RAW DATA START

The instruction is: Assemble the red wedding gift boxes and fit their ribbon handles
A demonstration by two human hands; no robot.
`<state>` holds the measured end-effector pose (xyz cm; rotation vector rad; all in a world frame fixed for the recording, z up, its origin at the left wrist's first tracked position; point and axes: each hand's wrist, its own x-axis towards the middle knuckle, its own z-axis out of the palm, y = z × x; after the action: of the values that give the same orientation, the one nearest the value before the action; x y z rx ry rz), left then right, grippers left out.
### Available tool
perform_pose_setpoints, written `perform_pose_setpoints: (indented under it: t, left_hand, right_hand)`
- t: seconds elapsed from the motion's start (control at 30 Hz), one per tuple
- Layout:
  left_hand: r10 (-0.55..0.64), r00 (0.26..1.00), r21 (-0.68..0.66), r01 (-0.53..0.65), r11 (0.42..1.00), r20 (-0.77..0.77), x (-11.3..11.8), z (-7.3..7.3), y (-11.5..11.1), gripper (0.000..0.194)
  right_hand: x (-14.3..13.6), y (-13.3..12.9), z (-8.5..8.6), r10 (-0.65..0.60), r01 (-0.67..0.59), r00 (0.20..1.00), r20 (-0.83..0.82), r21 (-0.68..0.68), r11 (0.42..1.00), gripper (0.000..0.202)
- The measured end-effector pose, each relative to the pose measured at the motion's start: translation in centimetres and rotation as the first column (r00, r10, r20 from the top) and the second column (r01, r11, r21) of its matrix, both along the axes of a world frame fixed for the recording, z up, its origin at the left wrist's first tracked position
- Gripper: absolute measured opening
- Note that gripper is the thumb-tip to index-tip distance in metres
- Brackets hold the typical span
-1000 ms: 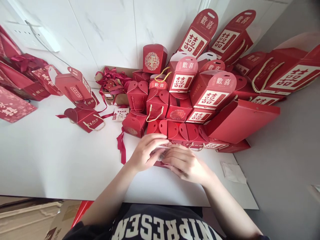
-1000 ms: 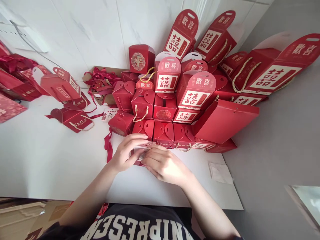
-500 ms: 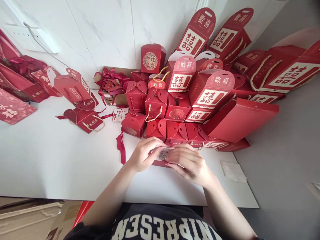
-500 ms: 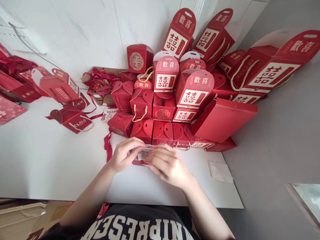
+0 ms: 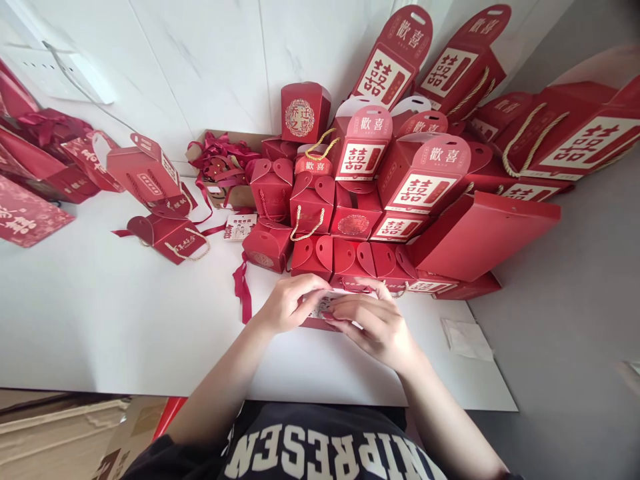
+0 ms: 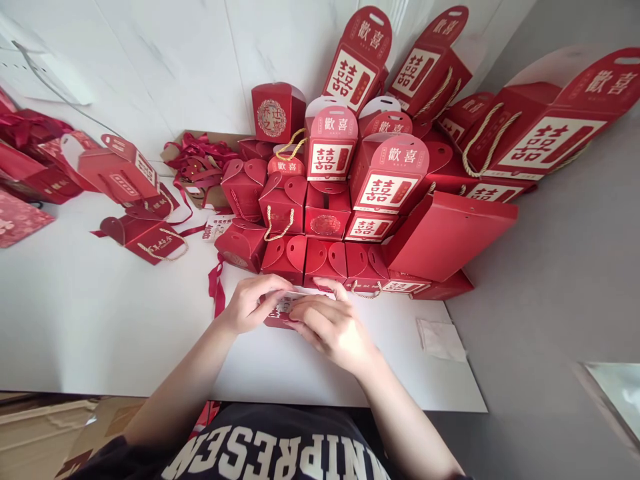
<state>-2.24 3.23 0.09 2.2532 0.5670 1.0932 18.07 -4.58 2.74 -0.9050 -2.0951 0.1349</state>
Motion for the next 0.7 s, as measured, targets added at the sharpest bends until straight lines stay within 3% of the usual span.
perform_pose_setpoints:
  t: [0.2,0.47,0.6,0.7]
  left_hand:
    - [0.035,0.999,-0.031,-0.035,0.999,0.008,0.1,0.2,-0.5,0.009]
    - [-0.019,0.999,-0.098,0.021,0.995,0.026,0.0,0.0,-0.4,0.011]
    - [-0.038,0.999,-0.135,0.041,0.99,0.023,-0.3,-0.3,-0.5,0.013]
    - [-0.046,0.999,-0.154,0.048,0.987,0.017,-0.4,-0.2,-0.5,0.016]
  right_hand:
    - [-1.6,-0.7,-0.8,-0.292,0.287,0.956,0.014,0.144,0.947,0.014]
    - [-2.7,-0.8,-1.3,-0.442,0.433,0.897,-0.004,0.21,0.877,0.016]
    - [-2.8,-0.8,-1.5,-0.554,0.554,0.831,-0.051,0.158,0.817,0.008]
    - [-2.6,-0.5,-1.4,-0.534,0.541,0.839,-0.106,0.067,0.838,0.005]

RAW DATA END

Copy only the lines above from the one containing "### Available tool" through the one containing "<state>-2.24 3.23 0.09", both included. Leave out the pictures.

### Available tool
perform_pose_setpoints, written `perform_pose_setpoints: (indented under it: t, left_hand, right_hand)`
- t: seconds elapsed from the motion's start (control at 30 Hz), one per tuple
- Layout:
  left_hand: r10 (-0.55..0.64), r00 (0.26..1.00), r21 (-0.68..0.66), r01 (-0.53..0.65), r11 (0.42..1.00), r20 (-0.77..0.77), x (-11.3..11.8), z (-7.3..7.3), y (-11.5..11.1), gripper (0.000..0.194)
  right_hand: x (-14.3..13.6), y (-13.3..12.9), z (-8.5..8.6), r10 (-0.65..0.60), r01 (-0.67..0.59), r00 (0.20..1.00), r20 (-0.83..0.82), r21 (-0.68..0.68), r11 (0.42..1.00), gripper (0.000..0.202)
- The measured end-effector pose, each relative to the pose measured at the motion's start: translation in centimetres and rotation as the first column (r00, r10, r20 from the top) and the second column (r01, r11, r21) of its matrix, both along the axes of a world frame fixed for the recording, z up, its origin at the left wrist's first tracked position
- Gripper: absolute measured opening
- Note that gripper is the thumb-tip to index-tip distance in metres
- Brackets hold the typical span
-1000 ms: 
-1000 ms: 
-500 ms: 
-500 ms: 
+0 ms: 
+0 ms: 
<state>-2.24 3.23 0.09 2.2532 0.5670 1.0932 18.07 -4.58 2.74 -0.9050 -2.0951 0.1349</state>

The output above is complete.